La radio, par exemple, s’est transformée de gros objet autour duquel la famille se rassemblait, à un petit objet très léger que chaque adolescent pouvait posséder et porter dans sa chambre. C’est comme cela que les jeunes ont pu personnaliser leur écoutes musicaux et développer autour de ceux-ci des comportements reconnaissables par les membres de ces nouvelles tribus. C’est comme cela que pendant les années cinquante ont commencé à se former des groupes “sous-culturels” s’auto-identifiant à partir d’un « look » devenu stratégie de construction identitaire. Ces groupes inventent de signes extérieurs qui constituent des clés d’accès et d’appartenance.
Plus tard, la télévision a renforcé la « superficialisation » dans la construction du signe identitaire. Cet “œil électronique” capable d’amener au devant de l’écran tout ce qui est habituellement caché derrière, ne fait qu’amener à la surface ce qui est lointain. Par le biais de la télévision l’individu peut désormais aller là où son corps ne peut aller et la surface (de l’écran) est une représentation satisfaisante de la réalité : pas besoin d’aller au-delà.

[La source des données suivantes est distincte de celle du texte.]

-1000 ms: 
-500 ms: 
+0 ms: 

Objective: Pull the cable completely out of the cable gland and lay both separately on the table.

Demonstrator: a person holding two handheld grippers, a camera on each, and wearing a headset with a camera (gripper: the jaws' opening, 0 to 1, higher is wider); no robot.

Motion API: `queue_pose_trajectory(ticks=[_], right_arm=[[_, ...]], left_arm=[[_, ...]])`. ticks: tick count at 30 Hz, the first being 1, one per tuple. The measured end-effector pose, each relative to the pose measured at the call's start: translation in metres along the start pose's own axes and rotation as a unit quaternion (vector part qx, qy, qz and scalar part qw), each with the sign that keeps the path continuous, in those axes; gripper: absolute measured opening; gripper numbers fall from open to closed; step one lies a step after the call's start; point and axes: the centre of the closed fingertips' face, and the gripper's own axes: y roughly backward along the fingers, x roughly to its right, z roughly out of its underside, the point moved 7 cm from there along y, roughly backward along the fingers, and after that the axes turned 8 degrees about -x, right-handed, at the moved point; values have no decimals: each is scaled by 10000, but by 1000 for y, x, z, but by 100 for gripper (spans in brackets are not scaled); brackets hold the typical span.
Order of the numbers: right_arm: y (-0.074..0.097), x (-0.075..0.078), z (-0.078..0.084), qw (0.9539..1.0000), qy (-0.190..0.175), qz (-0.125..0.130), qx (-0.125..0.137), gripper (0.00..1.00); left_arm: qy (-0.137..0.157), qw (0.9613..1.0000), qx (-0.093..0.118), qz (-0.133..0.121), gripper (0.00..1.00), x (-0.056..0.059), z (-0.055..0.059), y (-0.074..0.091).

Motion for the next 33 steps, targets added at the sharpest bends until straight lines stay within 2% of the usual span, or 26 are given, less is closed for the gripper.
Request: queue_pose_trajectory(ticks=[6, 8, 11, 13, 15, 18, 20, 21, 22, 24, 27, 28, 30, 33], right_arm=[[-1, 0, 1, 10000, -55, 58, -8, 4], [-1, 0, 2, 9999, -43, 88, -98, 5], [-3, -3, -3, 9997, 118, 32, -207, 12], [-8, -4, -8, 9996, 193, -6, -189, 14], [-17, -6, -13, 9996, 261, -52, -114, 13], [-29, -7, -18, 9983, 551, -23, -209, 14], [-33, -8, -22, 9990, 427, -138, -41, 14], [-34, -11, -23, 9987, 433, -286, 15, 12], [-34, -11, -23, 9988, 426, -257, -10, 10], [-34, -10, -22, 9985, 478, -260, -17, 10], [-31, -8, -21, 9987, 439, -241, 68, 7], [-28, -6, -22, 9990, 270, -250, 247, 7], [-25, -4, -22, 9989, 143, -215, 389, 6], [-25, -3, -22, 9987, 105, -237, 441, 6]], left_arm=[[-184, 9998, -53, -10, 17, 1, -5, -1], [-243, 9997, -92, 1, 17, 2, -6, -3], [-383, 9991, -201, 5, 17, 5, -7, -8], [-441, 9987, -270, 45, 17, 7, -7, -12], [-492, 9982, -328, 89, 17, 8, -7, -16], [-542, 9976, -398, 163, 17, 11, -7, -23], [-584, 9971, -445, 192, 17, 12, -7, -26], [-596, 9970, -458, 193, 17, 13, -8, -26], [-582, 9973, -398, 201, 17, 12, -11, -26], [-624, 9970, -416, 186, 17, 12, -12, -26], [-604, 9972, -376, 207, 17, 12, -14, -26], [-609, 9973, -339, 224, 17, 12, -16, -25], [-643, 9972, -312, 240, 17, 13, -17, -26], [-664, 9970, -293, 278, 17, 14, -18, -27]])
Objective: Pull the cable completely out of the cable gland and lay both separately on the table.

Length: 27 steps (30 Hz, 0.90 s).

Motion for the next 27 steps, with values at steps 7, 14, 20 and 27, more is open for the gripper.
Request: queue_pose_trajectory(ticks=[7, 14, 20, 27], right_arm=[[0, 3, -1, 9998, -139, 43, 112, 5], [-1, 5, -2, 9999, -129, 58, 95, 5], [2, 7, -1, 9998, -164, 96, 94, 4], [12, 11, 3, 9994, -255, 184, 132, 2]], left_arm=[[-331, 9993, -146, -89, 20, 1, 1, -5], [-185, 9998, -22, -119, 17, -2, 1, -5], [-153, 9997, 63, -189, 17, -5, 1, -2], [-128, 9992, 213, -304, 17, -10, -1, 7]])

Enfin, plus récemment, l’arrivée du numérique e enlevé à l’objet tout analogie possible avec le corps humain. L’objet cesse d’être une traduction concrète de la mécanique du corps.
Une montre ultra fine à cristaux liquides, ou une calculette en plastique transparent ne sont pas perçues comme leurs ancêtres mécaniques qui eux, pouvaient encore être compris par la tradition très ancienne du corps-objet mécanique. Dans ces outils où tout est surface, nous perdons toute perception de l’intérieur du corps-objet. C’est normal, car “il n’y a plus” d’intérieur du tout.
Nous arrêtons, alors, de penser que nos sens sont en quelques sortes trompeurs et qu’il est nécessaire d’aller “voir ce qu’il y a derrière” pour comprendre la réalité des choses. Nous tendons à penser que la vue nous livre toutes les connaissances nécessaires pour connaître la réalité. La surface devient LE moyen par excellence pour avoir accès au contenu.
Elle devient une interface entre l’intérieur et l’extérieur.

Dans cette perspective, le vêtement est une interface aussi. Le vêtement peut être considéré comme une surface profonde, une membrane d’échange sensible entre intérieur et extérieur. Elle dotée d’une mémoire qui s’enrichit en fonction de ces échanges et qui nous est désormais essentielle pour connaître et pour nous connaître.